> **Provided data**
Content starts

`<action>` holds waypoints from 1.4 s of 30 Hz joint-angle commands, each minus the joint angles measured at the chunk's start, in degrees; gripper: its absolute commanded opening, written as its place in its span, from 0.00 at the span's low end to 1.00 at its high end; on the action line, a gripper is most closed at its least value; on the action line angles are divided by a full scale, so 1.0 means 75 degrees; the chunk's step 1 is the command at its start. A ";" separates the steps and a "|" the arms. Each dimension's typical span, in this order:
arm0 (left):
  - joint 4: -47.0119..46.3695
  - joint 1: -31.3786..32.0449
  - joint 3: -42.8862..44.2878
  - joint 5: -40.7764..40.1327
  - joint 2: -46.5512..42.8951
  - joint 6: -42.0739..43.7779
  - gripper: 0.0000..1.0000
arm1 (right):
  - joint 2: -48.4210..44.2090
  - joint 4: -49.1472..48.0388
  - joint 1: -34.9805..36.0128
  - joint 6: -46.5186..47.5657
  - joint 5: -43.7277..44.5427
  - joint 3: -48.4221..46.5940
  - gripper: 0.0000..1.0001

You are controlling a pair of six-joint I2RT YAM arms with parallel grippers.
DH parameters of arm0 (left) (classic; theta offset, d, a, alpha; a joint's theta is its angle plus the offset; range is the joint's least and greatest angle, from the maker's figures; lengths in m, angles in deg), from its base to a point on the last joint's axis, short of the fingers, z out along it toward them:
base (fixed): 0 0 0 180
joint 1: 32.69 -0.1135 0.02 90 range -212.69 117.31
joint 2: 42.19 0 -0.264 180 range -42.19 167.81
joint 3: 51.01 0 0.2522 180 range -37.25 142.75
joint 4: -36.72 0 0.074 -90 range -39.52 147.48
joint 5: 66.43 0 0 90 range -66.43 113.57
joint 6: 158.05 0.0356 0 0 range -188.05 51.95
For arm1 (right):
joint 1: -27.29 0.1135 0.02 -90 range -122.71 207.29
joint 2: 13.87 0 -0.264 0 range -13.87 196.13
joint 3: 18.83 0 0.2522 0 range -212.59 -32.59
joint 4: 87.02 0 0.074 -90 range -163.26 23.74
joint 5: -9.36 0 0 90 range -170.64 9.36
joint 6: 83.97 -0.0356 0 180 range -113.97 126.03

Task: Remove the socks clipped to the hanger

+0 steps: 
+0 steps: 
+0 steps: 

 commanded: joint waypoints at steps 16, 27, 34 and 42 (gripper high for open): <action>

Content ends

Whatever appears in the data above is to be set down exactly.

`<action>` holds waypoints from 1.4 s of 30 Hz joint-angle commands, each minus the joint angles measured at the chunk's start, in degrees; gripper: its absolute commanded opening, written as its place in its span, from 0.00 at the span's low end to 1.00 at its high end; on the action line, a gripper is most closed at its least value; on the action line angles are divided by a full scale, so 1.0 means 75 degrees; the chunk's step 1 is the command at its start. A ";" separates the steps and a "|" the arms. Each dimension's typical span, in this order:
arm0 (left):
  - joint 4: -47.0119..46.3695
  - joint 1: -31.3786..32.0449
  - joint 3: -42.8862..44.2878
  - joint 5: -40.7764..40.1327
  - joint 2: -46.5512..42.8951
  - joint 6: -42.0739..43.7779
  - gripper: 0.0000..1.0000
arm1 (right):
  - joint 2: -48.4210..44.2090
  - joint 4: -49.1472..48.0388
  - joint 1: -34.9805..36.0128
  - joint 6: -46.5186..47.5657
  - joint 5: -43.7277..44.5427
  - joint 3: -48.4221..46.5940
  - gripper: 0.0000..1.0001

You are controlling a pair of six-joint I2RT YAM arms with parallel grippers.
DH parameters of arm0 (left) (classic; theta offset, d, a, alpha; a joint's theta is its angle plus the offset; range is the joint's least and greatest angle, from the maker's figures; lengths in m, angles in deg), from its base to a point on the last joint's axis, short of the fingers, z out along it toward them:
base (fixed): 0 0 0 180
joint 1: 32.69 -0.1135 0.02 90 range -212.69 117.31
joint 2: 42.19 0 -0.264 180 range -42.19 167.81
joint 3: 51.01 0 0.2522 180 range -37.25 142.75
joint 4: -36.72 0 0.074 -90 range -39.52 147.48
joint 5: 66.43 0 0 90 range -66.43 113.57
joint 6: 158.05 0.0356 0 0 range -188.05 51.95
For arm1 (right):
joint 1: -27.29 0.1135 0.02 -90 range -122.71 207.29
joint 2: 13.87 0 -0.264 0 range -13.87 196.13
joint 3: 18.83 0 0.2522 0 range -212.59 -32.59
joint 4: 87.02 0 0.074 -90 range -163.26 23.74
joint 5: -9.36 0 0 90 range -170.64 9.36
joint 6: 83.97 -0.0356 0 180 range -113.97 126.03

Task: Remove the socks clipped to the hanger

+0 steps: 
+0 steps: 
+0 steps: 

 commanded: joint waypoints at steps 16, 27, 34 and 42 (gripper high for open): <action>

Nothing remains to be answered in this exercise.